"""
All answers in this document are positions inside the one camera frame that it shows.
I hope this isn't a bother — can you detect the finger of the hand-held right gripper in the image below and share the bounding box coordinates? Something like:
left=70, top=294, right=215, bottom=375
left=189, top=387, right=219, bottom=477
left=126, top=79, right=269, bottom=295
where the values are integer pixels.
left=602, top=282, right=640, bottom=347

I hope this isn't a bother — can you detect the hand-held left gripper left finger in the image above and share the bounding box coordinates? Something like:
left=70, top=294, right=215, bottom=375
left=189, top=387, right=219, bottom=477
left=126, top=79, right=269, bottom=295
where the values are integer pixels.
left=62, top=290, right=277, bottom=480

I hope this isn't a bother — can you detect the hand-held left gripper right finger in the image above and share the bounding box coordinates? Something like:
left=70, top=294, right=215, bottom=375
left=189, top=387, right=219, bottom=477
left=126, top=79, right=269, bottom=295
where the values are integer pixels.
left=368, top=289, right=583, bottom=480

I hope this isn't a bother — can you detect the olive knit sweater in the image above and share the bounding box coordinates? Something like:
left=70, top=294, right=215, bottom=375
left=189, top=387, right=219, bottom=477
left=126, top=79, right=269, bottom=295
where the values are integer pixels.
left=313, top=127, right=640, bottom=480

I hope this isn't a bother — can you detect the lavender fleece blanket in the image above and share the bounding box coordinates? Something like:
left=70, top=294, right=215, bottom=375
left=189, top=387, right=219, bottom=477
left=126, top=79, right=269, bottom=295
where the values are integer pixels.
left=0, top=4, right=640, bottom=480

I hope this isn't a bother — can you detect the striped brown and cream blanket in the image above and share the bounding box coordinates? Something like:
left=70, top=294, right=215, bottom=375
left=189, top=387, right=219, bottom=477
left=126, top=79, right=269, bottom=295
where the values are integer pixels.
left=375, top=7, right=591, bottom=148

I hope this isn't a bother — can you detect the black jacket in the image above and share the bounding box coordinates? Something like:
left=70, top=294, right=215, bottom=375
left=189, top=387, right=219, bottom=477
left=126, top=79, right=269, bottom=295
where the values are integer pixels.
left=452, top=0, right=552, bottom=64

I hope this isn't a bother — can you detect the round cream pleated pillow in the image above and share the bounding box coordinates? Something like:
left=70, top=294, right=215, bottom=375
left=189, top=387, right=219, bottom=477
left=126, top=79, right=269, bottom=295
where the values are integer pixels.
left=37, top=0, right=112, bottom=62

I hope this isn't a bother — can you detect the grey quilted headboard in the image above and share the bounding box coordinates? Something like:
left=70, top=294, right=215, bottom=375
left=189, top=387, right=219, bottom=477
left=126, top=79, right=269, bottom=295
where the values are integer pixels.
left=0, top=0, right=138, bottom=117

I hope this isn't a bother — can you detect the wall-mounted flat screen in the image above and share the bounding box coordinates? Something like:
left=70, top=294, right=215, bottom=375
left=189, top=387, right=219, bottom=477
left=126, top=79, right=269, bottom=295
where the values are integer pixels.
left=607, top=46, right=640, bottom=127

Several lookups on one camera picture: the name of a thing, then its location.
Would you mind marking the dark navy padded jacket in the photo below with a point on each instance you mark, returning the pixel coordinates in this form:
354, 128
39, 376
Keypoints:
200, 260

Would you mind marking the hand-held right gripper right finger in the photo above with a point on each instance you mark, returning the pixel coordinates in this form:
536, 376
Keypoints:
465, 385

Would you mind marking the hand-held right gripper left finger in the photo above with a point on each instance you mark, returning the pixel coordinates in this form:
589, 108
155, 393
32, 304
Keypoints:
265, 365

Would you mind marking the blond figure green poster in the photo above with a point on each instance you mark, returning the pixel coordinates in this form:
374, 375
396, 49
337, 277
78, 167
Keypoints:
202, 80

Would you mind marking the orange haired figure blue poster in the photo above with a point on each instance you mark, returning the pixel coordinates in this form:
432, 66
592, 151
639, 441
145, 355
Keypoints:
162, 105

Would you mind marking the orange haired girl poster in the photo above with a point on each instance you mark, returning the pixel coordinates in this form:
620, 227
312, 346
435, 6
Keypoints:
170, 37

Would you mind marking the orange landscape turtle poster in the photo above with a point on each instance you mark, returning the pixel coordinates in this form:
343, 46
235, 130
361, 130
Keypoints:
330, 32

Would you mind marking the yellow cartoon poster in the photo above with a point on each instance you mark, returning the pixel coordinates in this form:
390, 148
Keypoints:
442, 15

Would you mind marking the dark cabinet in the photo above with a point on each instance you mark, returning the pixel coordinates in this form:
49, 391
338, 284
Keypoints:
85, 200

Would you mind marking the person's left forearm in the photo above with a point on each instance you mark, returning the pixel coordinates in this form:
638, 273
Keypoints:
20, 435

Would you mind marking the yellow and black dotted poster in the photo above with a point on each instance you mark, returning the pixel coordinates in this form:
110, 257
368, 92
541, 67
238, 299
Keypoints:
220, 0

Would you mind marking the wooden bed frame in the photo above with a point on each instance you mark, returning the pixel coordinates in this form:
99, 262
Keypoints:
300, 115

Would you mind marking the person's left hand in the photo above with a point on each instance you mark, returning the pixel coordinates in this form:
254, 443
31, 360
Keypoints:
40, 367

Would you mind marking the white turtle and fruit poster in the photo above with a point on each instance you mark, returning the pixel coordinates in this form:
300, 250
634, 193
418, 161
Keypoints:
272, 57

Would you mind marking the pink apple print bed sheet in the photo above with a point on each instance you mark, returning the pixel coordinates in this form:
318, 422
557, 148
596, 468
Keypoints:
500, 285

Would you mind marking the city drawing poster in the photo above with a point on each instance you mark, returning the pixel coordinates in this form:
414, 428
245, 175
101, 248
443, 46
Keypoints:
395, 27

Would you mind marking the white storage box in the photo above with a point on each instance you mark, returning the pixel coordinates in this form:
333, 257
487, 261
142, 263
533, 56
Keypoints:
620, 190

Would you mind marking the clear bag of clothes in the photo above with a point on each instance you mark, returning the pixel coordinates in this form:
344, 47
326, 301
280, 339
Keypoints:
"""
Problem statement → In the records above, find the lines holding "hand". Copy each one.

Worked solution →
I hope this isn't a bother — can you detect the finger of the hand-held right gripper in the image below and share the bounding box coordinates? Something like:
I hope this isn't a bother — can you detect the hand-held left gripper left finger in the image above and share the bounding box coordinates? Something like:
I hope this isn't a bother — can you detect the hand-held left gripper right finger in the image above and share the bounding box coordinates? Something like:
Would you mind marking the hand-held right gripper right finger in the photo above with a point on each instance you mark, returning the pixel coordinates in this form:
Would you mind marking the hand-held right gripper left finger in the photo above with a point on each instance you mark, returning the pixel coordinates in this form:
Would you mind marking the person's left hand in the photo above with a point on each instance you mark, returning the pixel coordinates in this form:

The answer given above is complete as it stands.